§ **What is expected**: I need all of the entries printed exactly.
*** Opening Data under study ***
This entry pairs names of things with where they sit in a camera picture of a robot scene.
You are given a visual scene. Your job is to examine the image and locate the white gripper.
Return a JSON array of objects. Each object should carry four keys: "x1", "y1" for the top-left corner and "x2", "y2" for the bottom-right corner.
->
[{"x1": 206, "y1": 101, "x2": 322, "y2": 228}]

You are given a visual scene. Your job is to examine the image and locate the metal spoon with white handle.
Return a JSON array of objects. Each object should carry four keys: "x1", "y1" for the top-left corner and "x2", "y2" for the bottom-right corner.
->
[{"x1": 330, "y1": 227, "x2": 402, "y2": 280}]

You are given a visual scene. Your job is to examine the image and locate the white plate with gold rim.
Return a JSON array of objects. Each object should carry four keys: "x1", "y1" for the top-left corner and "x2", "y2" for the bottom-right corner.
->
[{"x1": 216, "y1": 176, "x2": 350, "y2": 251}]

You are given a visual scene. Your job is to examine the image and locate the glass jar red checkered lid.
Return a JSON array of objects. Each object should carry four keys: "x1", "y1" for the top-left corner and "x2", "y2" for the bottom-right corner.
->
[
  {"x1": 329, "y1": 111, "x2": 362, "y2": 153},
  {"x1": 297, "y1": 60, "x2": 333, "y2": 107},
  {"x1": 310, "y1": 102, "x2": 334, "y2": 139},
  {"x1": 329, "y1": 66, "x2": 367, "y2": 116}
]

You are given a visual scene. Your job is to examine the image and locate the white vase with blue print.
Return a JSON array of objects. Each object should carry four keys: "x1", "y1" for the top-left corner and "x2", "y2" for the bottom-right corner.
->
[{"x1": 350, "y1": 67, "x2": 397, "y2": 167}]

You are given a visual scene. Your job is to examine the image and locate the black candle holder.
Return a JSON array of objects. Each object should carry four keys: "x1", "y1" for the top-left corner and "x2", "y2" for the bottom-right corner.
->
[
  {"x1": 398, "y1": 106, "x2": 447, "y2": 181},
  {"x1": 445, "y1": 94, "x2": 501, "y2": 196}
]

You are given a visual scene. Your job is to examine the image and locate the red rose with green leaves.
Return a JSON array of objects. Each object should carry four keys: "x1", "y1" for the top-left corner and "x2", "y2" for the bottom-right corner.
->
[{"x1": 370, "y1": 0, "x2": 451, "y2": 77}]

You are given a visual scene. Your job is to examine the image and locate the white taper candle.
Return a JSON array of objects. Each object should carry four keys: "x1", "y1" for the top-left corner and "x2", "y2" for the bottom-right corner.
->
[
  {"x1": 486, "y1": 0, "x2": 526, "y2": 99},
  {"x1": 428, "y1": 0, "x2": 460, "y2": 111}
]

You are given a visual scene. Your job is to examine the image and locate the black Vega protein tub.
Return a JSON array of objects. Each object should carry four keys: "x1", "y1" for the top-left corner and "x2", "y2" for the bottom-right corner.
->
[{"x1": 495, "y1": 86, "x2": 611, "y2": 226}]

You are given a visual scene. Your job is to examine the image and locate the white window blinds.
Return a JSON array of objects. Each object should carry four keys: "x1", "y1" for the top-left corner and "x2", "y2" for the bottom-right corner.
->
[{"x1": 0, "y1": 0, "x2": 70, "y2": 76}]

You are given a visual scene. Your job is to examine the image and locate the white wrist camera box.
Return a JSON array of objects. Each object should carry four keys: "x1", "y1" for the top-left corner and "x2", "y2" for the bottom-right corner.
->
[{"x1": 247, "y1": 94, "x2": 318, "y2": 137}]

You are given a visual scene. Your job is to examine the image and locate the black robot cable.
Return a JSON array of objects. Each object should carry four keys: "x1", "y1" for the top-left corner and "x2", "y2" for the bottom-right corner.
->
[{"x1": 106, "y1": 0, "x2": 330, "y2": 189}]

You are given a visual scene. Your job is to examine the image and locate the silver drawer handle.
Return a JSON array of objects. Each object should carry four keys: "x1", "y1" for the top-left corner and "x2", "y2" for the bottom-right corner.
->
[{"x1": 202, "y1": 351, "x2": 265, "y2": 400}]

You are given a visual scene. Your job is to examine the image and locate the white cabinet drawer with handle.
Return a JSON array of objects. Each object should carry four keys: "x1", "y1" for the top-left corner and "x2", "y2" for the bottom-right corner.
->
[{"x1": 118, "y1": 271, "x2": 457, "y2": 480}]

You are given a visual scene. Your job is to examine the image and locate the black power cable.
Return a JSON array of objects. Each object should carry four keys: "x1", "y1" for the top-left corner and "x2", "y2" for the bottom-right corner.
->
*** Closing Data under study ***
§ **Answer for the task**:
This entry pairs names of things with where they sit in a camera picture of a robot scene.
You are given a visual scene. Your job is to examine the image and locate the white gripper.
Return a JSON array of objects. Each object should carry four keys: "x1", "y1" for the top-left corner and "x2", "y2" for the bottom-right corner.
->
[{"x1": 206, "y1": 101, "x2": 322, "y2": 228}]

You are given a visual scene. Your job is to examine the image and locate the metal spoon with white handle.
Return a JSON array of objects. Each object should carry four keys: "x1", "y1" for the top-left corner and "x2", "y2" for the bottom-right corner.
->
[{"x1": 330, "y1": 227, "x2": 402, "y2": 280}]

You are given a visual scene. Your job is to examine the image and locate the white plate with gold rim.
Return a JSON array of objects. Each object should carry four keys: "x1", "y1" for the top-left corner and "x2", "y2" for the bottom-right corner.
->
[{"x1": 216, "y1": 176, "x2": 350, "y2": 251}]

You are given a visual scene. Your job is to examine the image and locate the glass jar red checkered lid.
Return a JSON array of objects. Each object should carry four keys: "x1", "y1" for the top-left corner and "x2", "y2" for the bottom-right corner.
->
[
  {"x1": 329, "y1": 111, "x2": 362, "y2": 153},
  {"x1": 297, "y1": 60, "x2": 333, "y2": 107},
  {"x1": 310, "y1": 102, "x2": 334, "y2": 139},
  {"x1": 329, "y1": 66, "x2": 367, "y2": 116}
]

You are given a visual scene. Your job is to examine the image and locate the white vase with blue print.
Return a JSON array of objects. Each object should carry four keys: "x1", "y1" for the top-left corner and "x2", "y2" for the bottom-right corner.
->
[{"x1": 350, "y1": 67, "x2": 397, "y2": 167}]

You are given a visual scene. Your job is to examine the image and locate the black candle holder.
Return a JSON array of objects. Each object should carry four keys: "x1", "y1" for the top-left corner and "x2", "y2" for the bottom-right corner.
->
[
  {"x1": 398, "y1": 106, "x2": 447, "y2": 181},
  {"x1": 445, "y1": 94, "x2": 501, "y2": 196}
]

You are given a visual scene. Your job is to examine the image and locate the red rose with green leaves.
Return a JSON array of objects. Each object should carry four keys: "x1", "y1" for the top-left corner and "x2", "y2" for the bottom-right corner.
->
[{"x1": 370, "y1": 0, "x2": 451, "y2": 77}]

You are given a visual scene. Your job is to examine the image and locate the white taper candle.
Return a JSON array of objects. Each object should carry four keys: "x1", "y1" for the top-left corner and "x2", "y2" for the bottom-right corner.
->
[
  {"x1": 486, "y1": 0, "x2": 526, "y2": 99},
  {"x1": 428, "y1": 0, "x2": 460, "y2": 111}
]

You are given a visual scene. Your job is to examine the image and locate the black Vega protein tub.
Return a JSON array of objects. Each object should carry four keys: "x1", "y1" for the top-left corner and "x2", "y2" for the bottom-right corner.
->
[{"x1": 495, "y1": 86, "x2": 611, "y2": 226}]

You are given a visual scene. Your job is to examine the image and locate the white window blinds.
Return a JSON array of objects. Each object should carry four keys: "x1", "y1" for the top-left corner and "x2", "y2" for the bottom-right corner.
->
[{"x1": 0, "y1": 0, "x2": 70, "y2": 76}]

You are given a visual scene. Your job is to examine the image and locate the white wrist camera box.
Return a JSON array of objects. Each object should carry four keys: "x1", "y1" for the top-left corner and "x2", "y2" for the bottom-right corner.
->
[{"x1": 247, "y1": 94, "x2": 318, "y2": 137}]

You are given a visual scene. Your job is to examine the image and locate the black robot cable.
Return a JSON array of objects. Each object should carry four keys: "x1", "y1" for the top-left corner and "x2", "y2" for the bottom-right corner.
->
[{"x1": 106, "y1": 0, "x2": 330, "y2": 189}]

You are given a visual scene. Your job is to examine the image and locate the silver drawer handle.
Return a JSON array of objects. Each object should carry four keys: "x1", "y1" for the top-left corner and "x2", "y2" for the bottom-right corner.
->
[{"x1": 202, "y1": 351, "x2": 265, "y2": 400}]

You are given a visual scene. Your job is to examine the image and locate the white cabinet drawer with handle.
Return a JSON array of objects. Each object should carry four keys: "x1", "y1" for the top-left corner and "x2", "y2" for the bottom-right corner.
->
[{"x1": 118, "y1": 271, "x2": 457, "y2": 480}]

You are given a visual scene. Your job is to examine the image and locate the black power cable.
Return a JSON array of objects. Each object should carry four keys: "x1", "y1" for the top-left corner and "x2", "y2" for the bottom-right corner.
->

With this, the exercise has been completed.